* [Extracted data entries]
════════════════════

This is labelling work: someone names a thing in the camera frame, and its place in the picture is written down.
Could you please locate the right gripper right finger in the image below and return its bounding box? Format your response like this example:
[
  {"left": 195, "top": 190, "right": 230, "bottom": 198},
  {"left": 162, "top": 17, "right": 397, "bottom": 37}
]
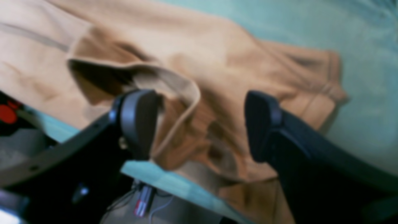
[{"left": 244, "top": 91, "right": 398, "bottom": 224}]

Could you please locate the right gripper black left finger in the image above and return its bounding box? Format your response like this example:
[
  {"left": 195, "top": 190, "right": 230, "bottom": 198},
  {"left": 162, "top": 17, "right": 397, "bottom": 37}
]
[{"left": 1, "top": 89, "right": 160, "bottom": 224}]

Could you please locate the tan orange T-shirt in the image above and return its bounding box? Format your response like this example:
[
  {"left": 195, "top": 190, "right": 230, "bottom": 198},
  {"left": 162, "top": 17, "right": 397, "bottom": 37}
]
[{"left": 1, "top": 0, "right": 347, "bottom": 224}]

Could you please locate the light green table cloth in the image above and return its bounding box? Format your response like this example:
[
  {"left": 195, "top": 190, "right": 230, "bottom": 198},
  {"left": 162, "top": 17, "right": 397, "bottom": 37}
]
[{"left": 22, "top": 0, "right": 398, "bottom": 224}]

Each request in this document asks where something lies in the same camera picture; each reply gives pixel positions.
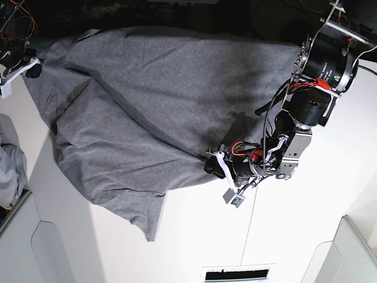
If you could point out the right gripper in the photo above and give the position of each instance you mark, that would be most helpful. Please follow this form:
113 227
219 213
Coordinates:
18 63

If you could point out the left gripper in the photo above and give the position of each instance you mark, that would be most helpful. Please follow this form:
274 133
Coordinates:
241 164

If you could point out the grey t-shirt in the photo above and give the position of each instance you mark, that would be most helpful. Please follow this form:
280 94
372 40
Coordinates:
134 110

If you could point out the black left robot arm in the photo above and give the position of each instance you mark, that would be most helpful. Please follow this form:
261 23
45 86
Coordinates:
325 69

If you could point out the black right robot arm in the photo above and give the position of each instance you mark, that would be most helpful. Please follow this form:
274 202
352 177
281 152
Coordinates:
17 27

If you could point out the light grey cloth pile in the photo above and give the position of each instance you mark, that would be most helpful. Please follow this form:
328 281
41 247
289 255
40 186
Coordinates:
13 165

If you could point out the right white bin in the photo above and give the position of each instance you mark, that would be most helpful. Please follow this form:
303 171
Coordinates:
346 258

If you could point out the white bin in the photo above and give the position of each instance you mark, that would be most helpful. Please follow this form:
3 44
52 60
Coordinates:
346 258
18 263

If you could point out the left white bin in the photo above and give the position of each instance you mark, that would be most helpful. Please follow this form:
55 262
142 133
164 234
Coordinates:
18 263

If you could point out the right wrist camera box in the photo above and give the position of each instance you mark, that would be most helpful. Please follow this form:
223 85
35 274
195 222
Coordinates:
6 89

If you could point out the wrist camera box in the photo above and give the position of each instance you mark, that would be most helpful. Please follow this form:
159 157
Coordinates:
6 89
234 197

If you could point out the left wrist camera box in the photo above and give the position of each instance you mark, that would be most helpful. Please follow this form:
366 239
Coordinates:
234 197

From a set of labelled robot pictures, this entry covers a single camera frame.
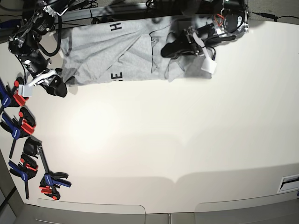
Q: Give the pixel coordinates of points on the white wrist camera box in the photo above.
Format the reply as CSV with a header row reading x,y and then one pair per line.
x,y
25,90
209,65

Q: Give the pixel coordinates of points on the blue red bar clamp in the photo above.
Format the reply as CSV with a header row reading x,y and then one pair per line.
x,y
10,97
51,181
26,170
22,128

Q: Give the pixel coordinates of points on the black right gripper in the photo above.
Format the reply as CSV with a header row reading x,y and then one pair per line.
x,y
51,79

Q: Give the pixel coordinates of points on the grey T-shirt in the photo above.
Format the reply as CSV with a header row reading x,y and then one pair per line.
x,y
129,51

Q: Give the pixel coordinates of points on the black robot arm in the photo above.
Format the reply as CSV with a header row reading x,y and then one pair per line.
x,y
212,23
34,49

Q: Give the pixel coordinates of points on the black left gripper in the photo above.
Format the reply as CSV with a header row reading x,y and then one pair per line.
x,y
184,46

════════════════════

* [ACTIVITY]
Set down the lines of the records above exactly, apart from the pictures.

* [WRITTEN ANSWER]
This is labelling work: someone names a thing in the camera frame, and its place in the picture is written down.
Could you please locate the right gripper right finger in the image below and return its bounding box? Format your response like this example:
[
  {"left": 195, "top": 190, "right": 230, "bottom": 198},
  {"left": 162, "top": 17, "right": 397, "bottom": 37}
]
[{"left": 244, "top": 91, "right": 398, "bottom": 224}]

Could you please locate the right gripper black left finger in the image above and return its bounding box? Format your response like this example:
[
  {"left": 195, "top": 190, "right": 230, "bottom": 198},
  {"left": 162, "top": 17, "right": 397, "bottom": 37}
]
[{"left": 1, "top": 89, "right": 160, "bottom": 224}]

Could you please locate the tan orange T-shirt in the image above and return its bounding box? Format your response like this example:
[
  {"left": 195, "top": 190, "right": 230, "bottom": 198},
  {"left": 162, "top": 17, "right": 397, "bottom": 37}
]
[{"left": 1, "top": 0, "right": 347, "bottom": 224}]

Could you please locate the light green table cloth in the image above and return its bounding box? Format your response like this example:
[
  {"left": 195, "top": 190, "right": 230, "bottom": 198},
  {"left": 162, "top": 17, "right": 397, "bottom": 37}
]
[{"left": 22, "top": 0, "right": 398, "bottom": 224}]

Each request in this document asks where something lies in the same camera picture; each reply gives pixel positions.
If you could point out the right gripper in the photo above and give the position of each instance you mark, that would be most helpful. Please follow this form:
113 227
219 213
Coordinates:
18 63

If you could point out the left gripper in the photo above and give the position of each instance you mark, that would be most helpful. Please follow this form:
274 133
Coordinates:
241 164

If you could point out the grey t-shirt in the photo above and give the position of each instance you mark, that would be most helpful. Please follow this form:
280 94
372 40
Coordinates:
134 110

If you could point out the black left robot arm in the photo above and give the position of each instance you mark, that would be most helpful. Please follow this form:
261 23
45 86
Coordinates:
325 69

If you could point out the black right robot arm in the photo above and give the position of each instance you mark, that would be most helpful. Please follow this form:
274 202
352 177
281 152
Coordinates:
17 27

If you could point out the light grey cloth pile in the photo above and give the position of each instance you mark, that would be most helpful. Please follow this form:
328 281
41 247
289 255
40 186
Coordinates:
13 165

If you could point out the right white bin in the photo above and give the position of each instance you mark, that would be most helpful. Please follow this form:
303 171
Coordinates:
346 258

If you could point out the white bin in the photo above and give the position of each instance you mark, that would be most helpful. Please follow this form:
3 44
52 60
Coordinates:
346 258
18 263

If you could point out the left white bin in the photo above and give the position of each instance you mark, that would be most helpful. Please follow this form:
55 262
142 133
164 234
Coordinates:
18 263

If you could point out the right wrist camera box in the photo above and give the position of each instance you mark, that would be most helpful. Please follow this form:
223 85
35 274
195 222
Coordinates:
6 89

If you could point out the wrist camera box in the photo above and give the position of each instance you mark, that would be most helpful. Please follow this form:
159 157
Coordinates:
6 89
234 197

If you could point out the left wrist camera box in the photo above and give the position of each instance you mark, that would be most helpful. Please follow this form:
366 239
Coordinates:
234 197

From a set of labelled robot pictures, this entry covers a single camera frame.
Q: Give the pixel coordinates of points on the white wrist camera box in the photo above.
Format the reply as CSV with a header row reading x,y and then one pair per line.
x,y
25,90
209,65

Q: Give the pixel coordinates of points on the blue red bar clamp in the photo above.
Format the reply as CSV with a header row reading x,y and then one pair per line.
x,y
10,97
51,181
26,170
22,128

Q: Give the pixel coordinates of points on the black right gripper in the photo above.
Format the reply as CSV with a header row reading x,y and then one pair per line.
x,y
51,79

Q: Give the pixel coordinates of points on the grey T-shirt in the photo above.
Format the reply as CSV with a header row reading x,y and then one pair per line.
x,y
129,51

Q: Give the pixel coordinates of points on the black robot arm in the photo above.
Format the reply as CSV with a header row reading x,y and then one pair per line.
x,y
212,23
34,49

Q: Give the pixel coordinates of points on the black left gripper in the photo above.
Format the reply as CSV with a header row reading x,y and then one pair per line.
x,y
184,46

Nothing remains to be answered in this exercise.